Menteri Sekretaris Negara Prasetyo Hadi membeberkan alasan Presiden Prabowo Subianto memberikan masukan dan koreksi terhadap desain Ibu Kota Nusantara (IKN) di Kalimantan Timur. Salah satu pertimbangan utama adalah letak IKN yang berada di kawasan beriklim panas dan berpotensi mengalami kebakaran hutan.
Prasetyo Hadi menjelaskan, Presiden Prabowo meminta penambahan embung di beberapa area sebagai langkah mitigasi risiko kebakaran. Menurutnya, perencanaan desain IKN harus memperhitungkan iklim panas dan luasnya tutupan hutan di kawasan tersebut.
“Kawasan ini perlu diperhatikan desain dan fungsinya, misalnya penambahan embung-embung. Karena masalah iklim, panas, dan potensi kebakaran hutan, diminta agar langkah-langkah antisipasi dipikirkan,” ujar Prasetyo Hadi saat ditemui di Kompleks Istana Kepresidenan Jakarta.
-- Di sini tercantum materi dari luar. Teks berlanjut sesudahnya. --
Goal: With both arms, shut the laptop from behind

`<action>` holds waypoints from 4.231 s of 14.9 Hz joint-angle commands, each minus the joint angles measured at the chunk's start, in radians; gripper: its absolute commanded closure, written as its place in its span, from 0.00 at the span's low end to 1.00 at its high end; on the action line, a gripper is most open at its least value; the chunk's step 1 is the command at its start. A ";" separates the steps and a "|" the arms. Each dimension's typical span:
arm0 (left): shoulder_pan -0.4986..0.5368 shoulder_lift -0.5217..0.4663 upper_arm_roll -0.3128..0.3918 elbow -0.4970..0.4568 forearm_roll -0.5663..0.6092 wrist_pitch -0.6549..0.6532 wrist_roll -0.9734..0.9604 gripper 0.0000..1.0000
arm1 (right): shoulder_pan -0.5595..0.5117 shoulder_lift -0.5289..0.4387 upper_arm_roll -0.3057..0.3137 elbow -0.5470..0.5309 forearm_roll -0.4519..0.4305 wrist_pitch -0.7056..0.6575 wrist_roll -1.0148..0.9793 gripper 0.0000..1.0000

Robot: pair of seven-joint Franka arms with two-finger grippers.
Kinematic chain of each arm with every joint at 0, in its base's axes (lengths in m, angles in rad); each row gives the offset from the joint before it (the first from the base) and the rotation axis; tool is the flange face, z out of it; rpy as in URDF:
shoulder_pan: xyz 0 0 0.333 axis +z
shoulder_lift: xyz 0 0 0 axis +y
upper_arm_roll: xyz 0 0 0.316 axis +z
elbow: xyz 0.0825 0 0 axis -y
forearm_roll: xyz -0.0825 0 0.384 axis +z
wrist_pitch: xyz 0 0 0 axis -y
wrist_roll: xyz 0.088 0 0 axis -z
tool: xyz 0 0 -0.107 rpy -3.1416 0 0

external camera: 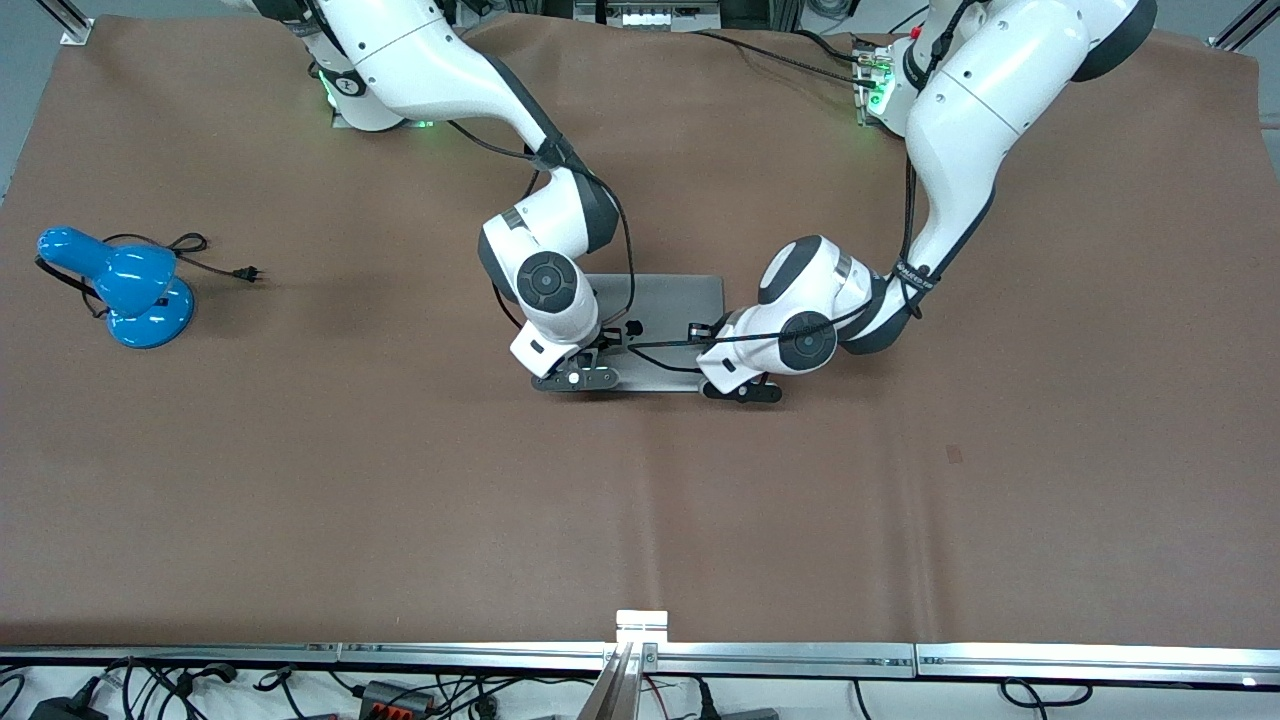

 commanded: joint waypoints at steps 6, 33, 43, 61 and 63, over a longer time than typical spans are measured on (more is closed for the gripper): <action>0.019 -0.103 0.058 0.098 0.037 -0.206 -0.023 1.00 | 0.002 -0.080 -0.093 0.054 -0.019 -0.076 -0.001 1.00; 0.225 -0.691 0.413 0.114 0.051 -0.696 0.450 0.00 | -0.578 -0.457 -0.064 0.225 -0.097 -0.556 -0.433 0.00; 0.227 -0.696 0.410 0.117 0.051 -0.707 0.451 0.00 | -0.663 -0.536 -0.044 0.168 -0.105 -0.605 -0.552 0.00; 0.227 -0.691 0.410 0.117 0.051 -0.710 0.453 0.00 | -0.663 -0.767 -0.043 -0.165 -0.145 -0.525 -0.553 0.00; 0.227 -0.691 0.410 0.119 0.051 -0.711 0.453 0.00 | -0.661 -0.767 -0.041 -0.156 -0.151 -0.530 -0.552 0.00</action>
Selain itu, Kepala Otorita IKN telah melaporkan sejumlah langkah pencegahan yang sudah diterapkan, termasuk penggunaan teknologi sensor untuk memantau potensi kebakaran. Presiden Prabowo meminta metode tersebut terus diuji untuk memastikan efektivitasnya.
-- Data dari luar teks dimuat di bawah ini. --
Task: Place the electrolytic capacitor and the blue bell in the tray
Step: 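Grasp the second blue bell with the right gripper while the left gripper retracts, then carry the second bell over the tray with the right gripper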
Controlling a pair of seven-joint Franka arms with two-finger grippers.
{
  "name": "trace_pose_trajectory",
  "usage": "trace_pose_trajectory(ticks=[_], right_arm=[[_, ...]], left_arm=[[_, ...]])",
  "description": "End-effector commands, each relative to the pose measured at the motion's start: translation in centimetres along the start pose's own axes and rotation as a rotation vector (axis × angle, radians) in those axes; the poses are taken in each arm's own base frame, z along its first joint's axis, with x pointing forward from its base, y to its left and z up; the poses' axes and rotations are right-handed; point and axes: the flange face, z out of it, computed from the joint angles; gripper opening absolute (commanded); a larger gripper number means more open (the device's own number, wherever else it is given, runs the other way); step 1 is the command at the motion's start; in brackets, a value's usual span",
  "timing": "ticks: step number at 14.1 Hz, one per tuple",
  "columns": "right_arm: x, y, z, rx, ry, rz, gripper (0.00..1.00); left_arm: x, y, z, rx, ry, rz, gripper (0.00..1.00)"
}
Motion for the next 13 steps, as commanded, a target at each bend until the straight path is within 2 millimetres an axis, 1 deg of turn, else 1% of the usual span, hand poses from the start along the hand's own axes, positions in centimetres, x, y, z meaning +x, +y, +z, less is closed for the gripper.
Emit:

“Beberapa metode sensor sudah dipasang dan diminta untuk diuji coba terus agar efektivitasnya terjamin,” tambah Prasetyo Hadi.
Langkah ini menunjukkan komitmen pemerintah untuk memastikan desain IKN tidak hanya modern, tetapi juga aman dari risiko lingkungan dan bencana alam.